Here in Australia, broadly - but not exclusively - most services have chosen to stay as we are and have been … for the main part, for the reasons I have given. But, I believe, we would also be very unwise to exclude the NxStage here, as some may make the choice for mobility (like Trevor and Maz … the original ‘posters’ of the thread at the Facebook site I commented on … who were Australian, and who were strongly supporting the mobility aspect of their NxStage system).

I think all systems have their place, have their strengths, and have their weaknesses, and all should be ‘available’, I simple seek to ensure that all home patients understand - and should be educated to understand - that no one machine does it all.

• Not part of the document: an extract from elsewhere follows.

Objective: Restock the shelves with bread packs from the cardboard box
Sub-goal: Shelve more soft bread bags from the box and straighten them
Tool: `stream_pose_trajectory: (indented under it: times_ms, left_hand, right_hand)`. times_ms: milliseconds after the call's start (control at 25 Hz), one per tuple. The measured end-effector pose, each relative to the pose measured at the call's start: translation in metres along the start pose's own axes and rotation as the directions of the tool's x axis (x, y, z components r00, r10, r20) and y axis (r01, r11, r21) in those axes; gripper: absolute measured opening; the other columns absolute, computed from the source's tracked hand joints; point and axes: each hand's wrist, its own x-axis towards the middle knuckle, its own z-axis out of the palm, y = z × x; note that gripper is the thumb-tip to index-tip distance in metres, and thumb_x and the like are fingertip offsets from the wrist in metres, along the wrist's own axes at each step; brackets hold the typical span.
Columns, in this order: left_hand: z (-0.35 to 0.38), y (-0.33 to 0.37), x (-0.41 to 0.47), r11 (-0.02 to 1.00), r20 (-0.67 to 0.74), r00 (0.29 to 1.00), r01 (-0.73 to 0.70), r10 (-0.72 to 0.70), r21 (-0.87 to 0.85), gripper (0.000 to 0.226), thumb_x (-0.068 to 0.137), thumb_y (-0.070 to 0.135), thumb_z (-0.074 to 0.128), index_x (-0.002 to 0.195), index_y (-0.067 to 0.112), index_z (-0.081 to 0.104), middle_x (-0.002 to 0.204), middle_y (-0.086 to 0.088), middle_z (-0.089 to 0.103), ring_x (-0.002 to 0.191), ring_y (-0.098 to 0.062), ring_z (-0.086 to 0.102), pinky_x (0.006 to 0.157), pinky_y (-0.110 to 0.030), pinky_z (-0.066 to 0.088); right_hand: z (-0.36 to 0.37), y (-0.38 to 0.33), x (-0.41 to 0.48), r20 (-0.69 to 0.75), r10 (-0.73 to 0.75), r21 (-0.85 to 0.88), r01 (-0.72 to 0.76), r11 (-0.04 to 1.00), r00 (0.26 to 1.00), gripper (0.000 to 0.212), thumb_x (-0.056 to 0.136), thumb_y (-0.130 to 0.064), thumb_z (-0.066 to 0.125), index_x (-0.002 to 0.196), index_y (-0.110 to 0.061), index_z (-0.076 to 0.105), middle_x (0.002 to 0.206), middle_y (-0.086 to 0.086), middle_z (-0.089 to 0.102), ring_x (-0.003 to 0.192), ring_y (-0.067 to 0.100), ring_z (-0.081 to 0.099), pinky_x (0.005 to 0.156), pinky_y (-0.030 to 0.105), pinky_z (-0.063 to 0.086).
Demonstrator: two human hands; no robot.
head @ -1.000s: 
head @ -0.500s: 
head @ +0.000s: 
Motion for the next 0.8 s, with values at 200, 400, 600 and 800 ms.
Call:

If mobility is your absolute ‘key’ requirement … fine. But, understand what you may lose.

If optimum dialysis and fistula longevity is your absolute ‘key’ must-have … also, fine. But, understand what you may lose.

Sadly, at least at the moment, I fear no system caters yet for the extremes on both sides of the coin.

While we ought, as providers of your care and as a profession, should be in a position to offer all choices, we, too, are entitled to have opinions, biases, and beliefs. And, these opinions, biases and beliefs should and do carry weight with, and influence the direction that home care has taken in different parts of this weird and variable world we live in.

It is the interface between all these sometimes competing variables that we must manage and negotiate, as best we can, till even greater choices unfold, choices that will hopefully solve some of the current apparent impasses that like me prattle on about.

Thanks Dori for finding that and posting it!

I agree with you Dr. Agar that each patient must make an informed choice keeping in mind the advantages and disadvantages of each option.

How nice it would be if we could use the traditional machines for the most part when we’re dialysing at home and our clinics had a few NxStage machines available whenever anyone wanted to travel!